Definitely not how I'd want/expect to write async-await code/tests - but I believe people will be doing it as a workaround at the moment. It's slower than it should be and probably unreliable in more complex cases. Also, harder to read as it's not fully linear and requires thinking about task scheduling. Would love to see some guidance at this WWDC.

jaredgrubb · May 15, 2022, 4:17pm

I've hit a similar issue. With the "main" context, I used a CFRunLoop to observe when the runloop stops executing events, but I don't know how I would do it for an arbitrary executor (empirically this seems to have been enough).

But, I do think there should be a way to "flush" an executor (eg, maybe "yield" could return if it doesn't actually yield to anything; this would let the caller decide if/how-long to re-yield).

mlarandeau · May 16, 2022, 3:52am

I think the point about whether or not the test is meaningful is a good point to bring up. I understand that this particular example is purposefully designed to be simple to demonstrate the larger point which is the complexity of testing async code. But it is still important to ask "What are we trying to test?" and "What is the test actually testing?". I would argue that as consumers of Combine and NotificationCenter, we don't need to test whether or not the notification is properly sent to our view model or that updating the published value notifies its subscribers. What we really want to test is what our view model does with the notification once it is received. If this logic were separated out into its own method (or some other object for a more complex system), then you could write a test for this piece without the need for handling async in the test. This doesn't capture the whole system as the original post is trying to do, but it gets you most of the way there with far less code that is less complex and more maintainable.

lukeredpath · May 16, 2022, 9:45am

I think you're over-thinking what is supposed to be a trivial example to demonstrate the fundamental problem: how do you easily test async/await code.

That said, whilst what you suggest would allow you to unit test your domain logic, it's equally valid to want to write some form of integration test that that you are observing the right thing. This kind of test would catch bugs like subscribing to the wrong notification, for example.

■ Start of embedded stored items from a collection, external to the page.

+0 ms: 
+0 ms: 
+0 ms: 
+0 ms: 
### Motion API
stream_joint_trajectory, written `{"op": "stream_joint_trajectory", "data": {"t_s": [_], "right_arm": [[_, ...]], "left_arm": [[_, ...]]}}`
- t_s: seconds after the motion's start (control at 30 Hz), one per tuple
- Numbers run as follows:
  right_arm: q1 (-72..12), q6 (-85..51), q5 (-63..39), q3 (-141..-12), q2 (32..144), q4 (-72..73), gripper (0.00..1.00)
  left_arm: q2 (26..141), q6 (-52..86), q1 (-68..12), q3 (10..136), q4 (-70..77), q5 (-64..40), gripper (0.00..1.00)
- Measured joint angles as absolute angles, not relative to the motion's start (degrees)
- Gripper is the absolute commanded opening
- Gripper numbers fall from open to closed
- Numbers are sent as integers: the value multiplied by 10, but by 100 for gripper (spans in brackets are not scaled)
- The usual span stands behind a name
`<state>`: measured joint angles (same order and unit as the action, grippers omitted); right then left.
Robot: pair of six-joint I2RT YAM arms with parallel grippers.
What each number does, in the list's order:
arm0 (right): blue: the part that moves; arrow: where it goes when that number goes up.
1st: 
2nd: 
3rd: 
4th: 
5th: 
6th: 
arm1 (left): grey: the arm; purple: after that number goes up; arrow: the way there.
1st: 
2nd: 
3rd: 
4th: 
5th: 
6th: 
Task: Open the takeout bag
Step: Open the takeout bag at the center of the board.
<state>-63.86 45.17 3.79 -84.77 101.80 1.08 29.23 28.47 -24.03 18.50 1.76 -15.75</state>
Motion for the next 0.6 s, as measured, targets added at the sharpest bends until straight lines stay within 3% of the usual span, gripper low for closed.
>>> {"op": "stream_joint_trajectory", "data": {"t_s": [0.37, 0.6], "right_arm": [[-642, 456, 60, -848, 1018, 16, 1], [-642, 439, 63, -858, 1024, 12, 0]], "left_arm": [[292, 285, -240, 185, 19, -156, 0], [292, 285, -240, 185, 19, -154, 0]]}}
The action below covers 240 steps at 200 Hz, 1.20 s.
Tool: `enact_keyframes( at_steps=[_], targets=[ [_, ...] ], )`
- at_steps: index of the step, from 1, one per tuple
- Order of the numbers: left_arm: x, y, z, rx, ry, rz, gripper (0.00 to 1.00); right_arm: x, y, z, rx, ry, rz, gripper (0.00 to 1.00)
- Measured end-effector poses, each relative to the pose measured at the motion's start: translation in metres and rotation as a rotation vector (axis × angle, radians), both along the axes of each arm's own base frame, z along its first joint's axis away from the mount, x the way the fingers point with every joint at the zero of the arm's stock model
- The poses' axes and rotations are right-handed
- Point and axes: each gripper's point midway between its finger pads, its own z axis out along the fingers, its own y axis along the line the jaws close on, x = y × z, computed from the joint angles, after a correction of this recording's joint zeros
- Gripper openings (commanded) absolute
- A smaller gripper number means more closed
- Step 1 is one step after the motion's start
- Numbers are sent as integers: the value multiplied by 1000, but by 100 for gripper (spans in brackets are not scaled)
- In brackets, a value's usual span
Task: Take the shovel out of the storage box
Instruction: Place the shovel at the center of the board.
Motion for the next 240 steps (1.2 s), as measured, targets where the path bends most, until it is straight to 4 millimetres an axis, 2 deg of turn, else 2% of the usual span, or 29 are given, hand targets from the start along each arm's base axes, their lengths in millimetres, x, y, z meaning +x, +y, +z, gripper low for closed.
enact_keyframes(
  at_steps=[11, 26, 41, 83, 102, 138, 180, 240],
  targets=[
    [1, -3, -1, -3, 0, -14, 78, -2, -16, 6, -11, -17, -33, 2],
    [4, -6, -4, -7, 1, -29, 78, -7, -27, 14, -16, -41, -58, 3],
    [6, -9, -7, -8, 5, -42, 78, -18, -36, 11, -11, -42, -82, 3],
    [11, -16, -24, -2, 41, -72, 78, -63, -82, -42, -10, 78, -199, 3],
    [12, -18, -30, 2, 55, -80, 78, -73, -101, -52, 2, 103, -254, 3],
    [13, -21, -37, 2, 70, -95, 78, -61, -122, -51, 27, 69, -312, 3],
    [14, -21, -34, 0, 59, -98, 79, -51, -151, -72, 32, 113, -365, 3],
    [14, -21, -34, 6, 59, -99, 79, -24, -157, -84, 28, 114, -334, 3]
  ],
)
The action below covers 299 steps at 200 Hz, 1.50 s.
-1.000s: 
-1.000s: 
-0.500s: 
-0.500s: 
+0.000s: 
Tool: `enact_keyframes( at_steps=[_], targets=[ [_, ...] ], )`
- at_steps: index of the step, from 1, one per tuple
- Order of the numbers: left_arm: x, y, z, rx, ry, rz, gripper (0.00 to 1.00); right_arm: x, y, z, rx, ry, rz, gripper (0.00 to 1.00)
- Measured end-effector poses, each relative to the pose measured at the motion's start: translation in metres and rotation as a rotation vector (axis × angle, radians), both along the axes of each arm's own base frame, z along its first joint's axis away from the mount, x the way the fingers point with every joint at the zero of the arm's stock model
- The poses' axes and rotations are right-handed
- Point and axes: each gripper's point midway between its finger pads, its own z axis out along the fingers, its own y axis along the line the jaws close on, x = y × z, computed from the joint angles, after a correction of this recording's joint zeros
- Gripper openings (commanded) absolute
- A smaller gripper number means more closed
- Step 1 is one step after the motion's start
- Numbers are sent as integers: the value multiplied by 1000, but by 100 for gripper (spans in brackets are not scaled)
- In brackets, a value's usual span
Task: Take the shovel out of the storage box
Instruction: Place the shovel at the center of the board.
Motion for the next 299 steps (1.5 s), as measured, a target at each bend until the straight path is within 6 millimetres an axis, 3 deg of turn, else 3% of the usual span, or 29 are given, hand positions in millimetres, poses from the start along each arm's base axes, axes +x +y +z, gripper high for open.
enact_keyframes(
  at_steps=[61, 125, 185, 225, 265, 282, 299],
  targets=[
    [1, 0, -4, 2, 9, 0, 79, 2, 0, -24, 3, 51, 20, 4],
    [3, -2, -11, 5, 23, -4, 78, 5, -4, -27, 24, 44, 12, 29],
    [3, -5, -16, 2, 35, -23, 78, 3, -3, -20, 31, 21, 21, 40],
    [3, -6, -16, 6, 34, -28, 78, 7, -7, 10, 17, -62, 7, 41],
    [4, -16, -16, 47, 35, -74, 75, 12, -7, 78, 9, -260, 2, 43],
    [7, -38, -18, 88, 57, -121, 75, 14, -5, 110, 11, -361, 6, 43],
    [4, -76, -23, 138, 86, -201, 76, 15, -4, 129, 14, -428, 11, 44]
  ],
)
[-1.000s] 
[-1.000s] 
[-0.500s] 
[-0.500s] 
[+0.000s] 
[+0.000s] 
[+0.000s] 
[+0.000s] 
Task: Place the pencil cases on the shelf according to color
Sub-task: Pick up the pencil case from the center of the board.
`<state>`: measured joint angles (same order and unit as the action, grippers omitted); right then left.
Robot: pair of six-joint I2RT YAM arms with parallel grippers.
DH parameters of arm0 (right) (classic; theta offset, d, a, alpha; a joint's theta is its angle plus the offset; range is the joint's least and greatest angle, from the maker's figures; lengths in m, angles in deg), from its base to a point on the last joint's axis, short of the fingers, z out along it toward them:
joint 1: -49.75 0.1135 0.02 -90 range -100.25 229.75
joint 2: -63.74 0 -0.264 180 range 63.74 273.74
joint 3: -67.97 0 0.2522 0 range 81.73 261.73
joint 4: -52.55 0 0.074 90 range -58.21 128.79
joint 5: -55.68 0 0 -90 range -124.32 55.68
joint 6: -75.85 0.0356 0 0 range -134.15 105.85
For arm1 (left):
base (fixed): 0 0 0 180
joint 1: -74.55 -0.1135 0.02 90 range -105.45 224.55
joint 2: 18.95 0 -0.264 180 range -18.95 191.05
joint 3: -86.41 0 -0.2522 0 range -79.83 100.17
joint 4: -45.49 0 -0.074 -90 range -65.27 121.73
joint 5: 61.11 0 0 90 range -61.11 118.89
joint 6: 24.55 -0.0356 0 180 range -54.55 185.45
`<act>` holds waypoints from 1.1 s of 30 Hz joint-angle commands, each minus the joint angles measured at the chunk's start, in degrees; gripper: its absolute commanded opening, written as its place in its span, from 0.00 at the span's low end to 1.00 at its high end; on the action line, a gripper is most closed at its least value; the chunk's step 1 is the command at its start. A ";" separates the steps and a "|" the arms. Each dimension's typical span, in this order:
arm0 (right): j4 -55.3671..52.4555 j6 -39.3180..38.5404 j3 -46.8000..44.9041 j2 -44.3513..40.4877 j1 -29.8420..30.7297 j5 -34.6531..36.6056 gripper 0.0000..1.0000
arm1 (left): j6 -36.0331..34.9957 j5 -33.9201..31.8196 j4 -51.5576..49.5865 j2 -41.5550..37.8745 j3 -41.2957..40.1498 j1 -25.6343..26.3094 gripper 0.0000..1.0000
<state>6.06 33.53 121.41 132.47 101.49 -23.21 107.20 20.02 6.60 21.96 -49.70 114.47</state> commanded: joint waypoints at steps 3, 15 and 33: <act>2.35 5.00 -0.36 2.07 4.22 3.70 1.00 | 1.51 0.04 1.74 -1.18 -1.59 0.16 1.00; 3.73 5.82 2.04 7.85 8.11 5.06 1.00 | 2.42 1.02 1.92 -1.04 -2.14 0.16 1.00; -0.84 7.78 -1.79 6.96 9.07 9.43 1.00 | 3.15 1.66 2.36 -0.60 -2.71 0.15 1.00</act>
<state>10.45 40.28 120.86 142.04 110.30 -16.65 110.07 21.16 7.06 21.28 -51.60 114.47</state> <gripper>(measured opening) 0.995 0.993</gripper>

Whether or not you find this valuable feels besides the point of this thread. As has been pointed out, writing a test like this for something that used Combine would be fairly trivial as publishers can be fully controlled using schedulers...no such think exists for async/await right now. Its not like you can easily abstract away the async nature of such APIs...choosing to adopt async/await in your code is a very strong architectural decision as it becomes baked into everything you do. The testing story needs to be greatly improved.

mlarandeau · May 16, 2022, 3:53pm

I definitely agree that there is a time and place for integration tests and for tests that ensure everything is wired up correctly. And as more of an app's architecture relies on async/await, the more critical it will be to have better tools for testing. However, to my knowledge, we don't have those tools yet. So if you are writing tests for async/await code right now, you have to be able to work with what we have right now; which is what I was trying to provide in the workaround I posted earlier in the thread. Based on others reactions, the workaround was unsatisfactory (which I completely understand). The point of my comment is that if testing the whole system with the tools currently available is unreliable or hard to maintain, it is still possible to get most of the way there in a way that is reliable and maintainable. In a large code base with many people working on it every day, a test that fails every couple hundred attempts could have serious impacts on team output. My suggestion provides an alternative to not testing that system at all.

I do disagree though that the original post was designed to be a "trivial example" and that handling the timing of publishers with schedulers is "fairly trivial". Instead, I think the original post did an excellent job of highlighting the complexity of what seems like a simple system. For instance:

The call to vm.task() doesn't return. So even if you had a way to explicitly wait for a task to complete, that wouldn't help here because the task never completes. This by itself creates a lot of the complexity and difficulty in this particular example.
The system under test actually uses two different asynchronous APIs; async/await and Combine. Yes, they work hand in hand, but they are still two different systems whose concepts must be understood to properly use and write meaningful tests for.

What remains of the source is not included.